Your task
Exact copy required. Repeat the records, but keep the pictures out.

= = = = = = =

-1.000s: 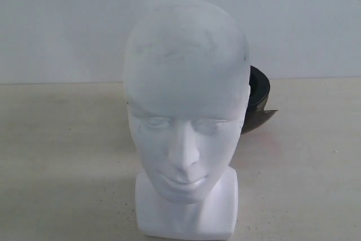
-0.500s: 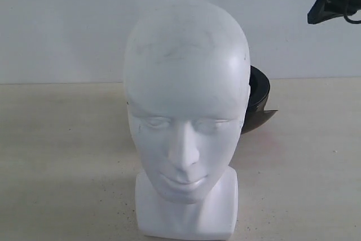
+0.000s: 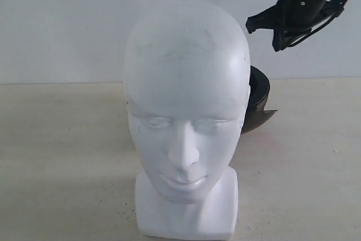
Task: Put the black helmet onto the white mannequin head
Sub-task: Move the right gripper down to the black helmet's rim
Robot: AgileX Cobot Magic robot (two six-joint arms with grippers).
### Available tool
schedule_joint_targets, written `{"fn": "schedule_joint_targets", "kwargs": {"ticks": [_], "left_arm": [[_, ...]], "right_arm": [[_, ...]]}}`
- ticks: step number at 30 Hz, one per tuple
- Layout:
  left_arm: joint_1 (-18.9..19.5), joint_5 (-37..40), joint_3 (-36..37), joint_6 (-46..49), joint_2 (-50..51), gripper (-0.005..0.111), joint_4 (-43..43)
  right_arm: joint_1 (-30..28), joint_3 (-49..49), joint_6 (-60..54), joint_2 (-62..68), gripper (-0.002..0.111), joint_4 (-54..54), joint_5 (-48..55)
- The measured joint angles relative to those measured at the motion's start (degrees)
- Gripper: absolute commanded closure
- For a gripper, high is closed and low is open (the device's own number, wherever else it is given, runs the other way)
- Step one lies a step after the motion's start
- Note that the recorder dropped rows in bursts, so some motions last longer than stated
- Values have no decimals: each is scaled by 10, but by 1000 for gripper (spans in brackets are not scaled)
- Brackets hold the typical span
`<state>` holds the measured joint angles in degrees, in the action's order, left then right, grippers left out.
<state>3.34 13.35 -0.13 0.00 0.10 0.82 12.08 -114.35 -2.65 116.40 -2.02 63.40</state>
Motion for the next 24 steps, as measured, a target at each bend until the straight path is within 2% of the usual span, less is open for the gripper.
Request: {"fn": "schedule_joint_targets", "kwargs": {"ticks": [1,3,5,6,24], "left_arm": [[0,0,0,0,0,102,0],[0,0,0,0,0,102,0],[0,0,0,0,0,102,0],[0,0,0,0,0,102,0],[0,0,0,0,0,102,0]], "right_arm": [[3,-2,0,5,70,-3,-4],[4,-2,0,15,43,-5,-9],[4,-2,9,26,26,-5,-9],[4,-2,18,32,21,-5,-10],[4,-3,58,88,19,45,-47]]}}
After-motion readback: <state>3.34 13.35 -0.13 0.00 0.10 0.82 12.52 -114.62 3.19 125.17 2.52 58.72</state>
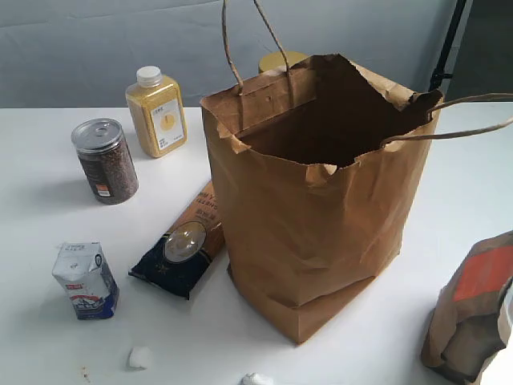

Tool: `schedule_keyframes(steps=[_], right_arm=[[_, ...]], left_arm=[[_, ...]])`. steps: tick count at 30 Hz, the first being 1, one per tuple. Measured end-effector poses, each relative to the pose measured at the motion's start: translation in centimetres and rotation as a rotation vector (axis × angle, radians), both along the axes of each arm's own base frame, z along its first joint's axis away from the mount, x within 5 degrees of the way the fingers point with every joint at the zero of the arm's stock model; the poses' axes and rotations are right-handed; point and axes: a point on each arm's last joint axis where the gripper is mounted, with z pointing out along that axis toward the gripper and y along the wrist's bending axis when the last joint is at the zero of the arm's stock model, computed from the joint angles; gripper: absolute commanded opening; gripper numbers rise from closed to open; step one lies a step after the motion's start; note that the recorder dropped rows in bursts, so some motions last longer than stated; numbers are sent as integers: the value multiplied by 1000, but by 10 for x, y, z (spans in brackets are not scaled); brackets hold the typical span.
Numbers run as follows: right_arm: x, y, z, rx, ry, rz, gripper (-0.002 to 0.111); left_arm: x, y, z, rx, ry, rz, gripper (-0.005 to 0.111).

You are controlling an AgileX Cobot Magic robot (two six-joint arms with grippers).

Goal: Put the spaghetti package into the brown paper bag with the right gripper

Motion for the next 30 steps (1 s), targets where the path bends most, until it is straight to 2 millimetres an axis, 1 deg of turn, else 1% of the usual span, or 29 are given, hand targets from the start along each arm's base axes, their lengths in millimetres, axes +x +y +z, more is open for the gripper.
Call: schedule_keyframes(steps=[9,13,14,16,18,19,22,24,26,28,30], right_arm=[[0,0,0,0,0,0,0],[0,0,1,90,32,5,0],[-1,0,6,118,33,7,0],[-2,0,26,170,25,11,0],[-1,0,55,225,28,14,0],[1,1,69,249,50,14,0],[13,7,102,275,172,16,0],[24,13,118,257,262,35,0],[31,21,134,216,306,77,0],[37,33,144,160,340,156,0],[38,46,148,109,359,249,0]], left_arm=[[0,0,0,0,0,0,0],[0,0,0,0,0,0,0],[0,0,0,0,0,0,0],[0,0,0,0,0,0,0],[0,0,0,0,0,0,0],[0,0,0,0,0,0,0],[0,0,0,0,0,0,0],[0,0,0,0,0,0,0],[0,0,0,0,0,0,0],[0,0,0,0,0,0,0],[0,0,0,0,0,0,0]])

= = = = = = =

Exercise output
-1.000s: 
-0.500s: 
+0.000s: 
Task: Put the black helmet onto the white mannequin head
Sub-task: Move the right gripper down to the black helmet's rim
Robot: AgileX Cobot Magic robot (two six-joint arms with grippers).
### Available tool
schedule_joint_targets, written `{"fn": "schedule_joint_targets", "kwargs": {"ticks": [_], "left_arm": [[_, ...]], "right_arm": [[_, ...]]}}`
- ticks: step number at 30 Hz, one per tuple
- Layout:
  left_arm: joint_1 (-18.9..19.5), joint_5 (-37..40), joint_3 (-36..37), joint_6 (-46..49), joint_2 (-50..51), gripper (-0.005..0.111), joint_4 (-43..43)
  right_arm: joint_1 (-30..28), joint_3 (-49..49), joint_6 (-60..54), joint_2 (-62..68), gripper (-0.002..0.111), joint_4 (-54..54), joint_5 (-48..55)
- The measured joint angles relative to those measured at the motion's start (degrees)
- Gripper: absolute commanded closure
- For a gripper, high is closed and low is open (the device's own number, wherever else it is given, runs the other way)
- Step one lies a step after the motion's start
- Note that the recorder dropped rows in bursts, so some motions last longer than stated
- Values have no decimals: each is scaled by 10, but by 1000 for gripper (spans in brackets are not scaled)
- Brackets hold the typical span
`<state>` holds the measured joint angles in degrees, in the action's order, left then right, grippers left out.
<state>3.34 13.35 -0.13 0.00 0.10 0.82 12.08 -114.35 -2.65 116.40 -2.02 63.40</state>
Motion for the next 24 steps, as measured, a target at each bend until the straight path is within 2% of the usual span, less is open for the gripper.
Request: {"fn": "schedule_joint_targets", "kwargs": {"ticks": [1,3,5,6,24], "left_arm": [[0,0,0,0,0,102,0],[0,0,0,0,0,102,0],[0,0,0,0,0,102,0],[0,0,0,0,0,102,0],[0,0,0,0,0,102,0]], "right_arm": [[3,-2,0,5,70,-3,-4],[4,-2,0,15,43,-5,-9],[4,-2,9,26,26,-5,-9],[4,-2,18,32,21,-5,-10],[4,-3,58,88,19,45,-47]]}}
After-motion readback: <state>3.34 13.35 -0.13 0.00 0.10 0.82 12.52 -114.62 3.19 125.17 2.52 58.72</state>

Tool: `schedule_keyframes(steps=[_], right_arm=[[_, ...]], left_arm=[[_, ...]])`. steps: tick count at 30 Hz, the first being 1, one per tuple. Measured end-effector poses, each relative to the pose measured at the motion's start: translation in centimetres and rotation as a rotation vector (axis × angle, radians), both along the axes of each arm's own base frame, z along its first joint's axis away from the mount, x within 5 degrees of the way the fingers point with every joint at the zero of the arm's stock model; the poses' axes and rotations are right-handed; point and axes: a point on each arm's last joint axis where the gripper is mounted, with z pointing out along that axis toward the gripper and y along the wrist's bending axis when the last joint is at the zero of the arm's stock model, computed from the joint angles; gripper: absolute commanded opening; gripper numbers rise from closed to open; step one lies a step after the motion's start; note that the recorder dropped rows in bursts, so some motions last longer than stated; numbers are sent as integers: the value multiplied by 1000, but by 10 for x, y, z (spans in brackets are not scaled); brackets hold the typical span.
Numbers run as follows: right_arm: x, y, z, rx, ry, rz, gripper (-0.002 to 0.111); left_arm: x, y, z, rx, ry, rz, gripper (-0.005 to 0.111).

You are controlling an AgileX Cobot Magic robot (two six-joint arms with grippers).

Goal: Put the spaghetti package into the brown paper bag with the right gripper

Motion for the next 30 steps (1 s), targets where the path bends most, until it is straight to 2 millimetres an axis, 1 deg of turn, else 1% of the usual span, or 29 are given, hand targets from the start along each arm's base axes, their lengths in millimetres, axes +x +y +z, more is open for the gripper.
Call: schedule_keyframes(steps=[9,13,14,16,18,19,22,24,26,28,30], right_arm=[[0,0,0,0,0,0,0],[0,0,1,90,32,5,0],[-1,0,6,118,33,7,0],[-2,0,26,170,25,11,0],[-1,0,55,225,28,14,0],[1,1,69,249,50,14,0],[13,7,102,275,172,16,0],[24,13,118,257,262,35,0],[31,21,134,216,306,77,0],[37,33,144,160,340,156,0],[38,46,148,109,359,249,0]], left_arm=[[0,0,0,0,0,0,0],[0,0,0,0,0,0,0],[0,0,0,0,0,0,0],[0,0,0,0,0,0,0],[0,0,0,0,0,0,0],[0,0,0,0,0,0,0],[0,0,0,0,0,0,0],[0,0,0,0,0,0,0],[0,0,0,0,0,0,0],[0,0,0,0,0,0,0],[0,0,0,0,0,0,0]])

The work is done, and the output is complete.